Studio album by Uh Huh Her
- Released: March 25, 2014
- Recorded: 2013
- Genre: Electropop, techno
- Label: Plaid Records

Uh Huh Her chronology
| EP3 (2012) | Future Souls (2014) |  |

Singles from Future souls
- "Innocence" Released: February 4, 2014; "It's Chemical" Released: March 4, 2014;

= Future Souls =

2014 album by Uh Huh Her

Future Souls is the third studio album from American band Uh Huh Her. Released on March 25, 2014 worldwide and shipped out March 24, the album features dance influences and an electropop background. Two singles from the album were released: "Innocence" on February 4, 2014, and "It's Chemical" on March 4, 2014.

== Background ==
Like its predecessor Nocturnes, Future Souls was recorded independently. The band also opted for a more dance-oriented sound.
 Production began in 2013 when Grey and Hailey decided to start recording in their home.
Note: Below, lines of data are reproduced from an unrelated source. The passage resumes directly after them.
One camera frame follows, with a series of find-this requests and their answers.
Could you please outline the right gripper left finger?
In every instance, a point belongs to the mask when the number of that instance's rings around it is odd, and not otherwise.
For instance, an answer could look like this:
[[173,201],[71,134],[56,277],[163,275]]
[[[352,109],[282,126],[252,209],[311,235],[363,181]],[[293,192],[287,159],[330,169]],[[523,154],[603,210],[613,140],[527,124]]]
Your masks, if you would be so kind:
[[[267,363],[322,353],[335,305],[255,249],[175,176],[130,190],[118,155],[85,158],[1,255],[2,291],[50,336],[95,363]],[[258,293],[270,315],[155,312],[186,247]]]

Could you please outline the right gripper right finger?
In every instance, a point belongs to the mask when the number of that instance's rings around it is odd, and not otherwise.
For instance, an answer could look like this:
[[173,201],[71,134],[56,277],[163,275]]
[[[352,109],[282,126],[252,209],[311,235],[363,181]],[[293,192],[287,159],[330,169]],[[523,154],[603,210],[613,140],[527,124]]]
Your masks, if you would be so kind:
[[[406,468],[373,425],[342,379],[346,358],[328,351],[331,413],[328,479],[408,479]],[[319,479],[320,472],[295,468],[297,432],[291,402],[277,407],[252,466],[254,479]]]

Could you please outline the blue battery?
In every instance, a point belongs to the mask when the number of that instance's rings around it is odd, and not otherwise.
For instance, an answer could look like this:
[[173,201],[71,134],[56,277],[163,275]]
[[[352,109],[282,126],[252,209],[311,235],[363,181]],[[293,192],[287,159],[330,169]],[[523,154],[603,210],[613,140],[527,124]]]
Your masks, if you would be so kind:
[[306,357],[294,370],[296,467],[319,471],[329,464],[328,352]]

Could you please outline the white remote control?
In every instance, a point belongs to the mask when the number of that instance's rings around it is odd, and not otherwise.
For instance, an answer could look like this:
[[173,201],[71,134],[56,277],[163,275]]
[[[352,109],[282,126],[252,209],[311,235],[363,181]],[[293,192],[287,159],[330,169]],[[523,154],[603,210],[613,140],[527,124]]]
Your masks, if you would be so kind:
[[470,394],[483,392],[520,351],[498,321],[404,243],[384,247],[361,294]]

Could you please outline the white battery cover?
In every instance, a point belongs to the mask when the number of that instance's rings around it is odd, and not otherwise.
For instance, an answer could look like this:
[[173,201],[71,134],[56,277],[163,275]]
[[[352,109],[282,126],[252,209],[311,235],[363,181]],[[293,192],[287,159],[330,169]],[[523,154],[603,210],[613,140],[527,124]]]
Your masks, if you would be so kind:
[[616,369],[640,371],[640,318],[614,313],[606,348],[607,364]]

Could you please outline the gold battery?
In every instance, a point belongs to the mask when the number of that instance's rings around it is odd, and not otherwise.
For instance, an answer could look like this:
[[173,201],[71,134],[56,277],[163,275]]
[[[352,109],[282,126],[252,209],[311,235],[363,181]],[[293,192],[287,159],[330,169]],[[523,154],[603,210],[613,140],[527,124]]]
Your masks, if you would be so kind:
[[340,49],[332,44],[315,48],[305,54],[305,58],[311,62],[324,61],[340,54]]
When asked how they have evolved as artists, Grey offers an insightful perspective. “I think it’s about the art of letting go. Not having preconceived expectations of what is going to come out of you. I think for me personally it was a really fluid process. I tried to have a lot more fun with the making of this record. We wanted to go back to our more electronic roots. We went back to the more crispy electronic vibe.” “We set out to make a dance record,” said Hailey. Camila Grey also stated they got co-writers, such as Che Pope for "Nuthin Without Your Love" for the album as well.

==Track listing==
1. "Innocence"
2. "It's Chemical"
3. "Time"
4. "Shiiine"
5. "Bullet"
6. "Strange Design"
7. "Nuthin Without Your Love"
8. "Fine Lines White Lies"
9. "Hustle Me"
10. "Interconnect"

==Personnel==
- Vocals: Camila Grey and Leisha Hailey
- Bass: Camila Grey
- Guitars: Camila Grey & Tommy Joe Ratliff on "Nuthin Without Your Love"
- Drum/synth programming: Camila Grey & Leisha Hailey
- Live drums: Josh Kane

==Production==
- Production was handled by Camila Grey and Leisha Hailey, with engineering done by Jaime Sickora. Mixed by Jaime Sickora, Paul LaMalfa and Jeff Rothschild, and mastered by John Gilbertson.
- Studio assistant to Jaime Sickora: Joshua Simmons & Derrick Stockwell
- Album artwork by Xavier Schipani
- Digital artwork design: Allyce Engelson
- Recorded at Henson Recording Studios and Deep Valley Sound.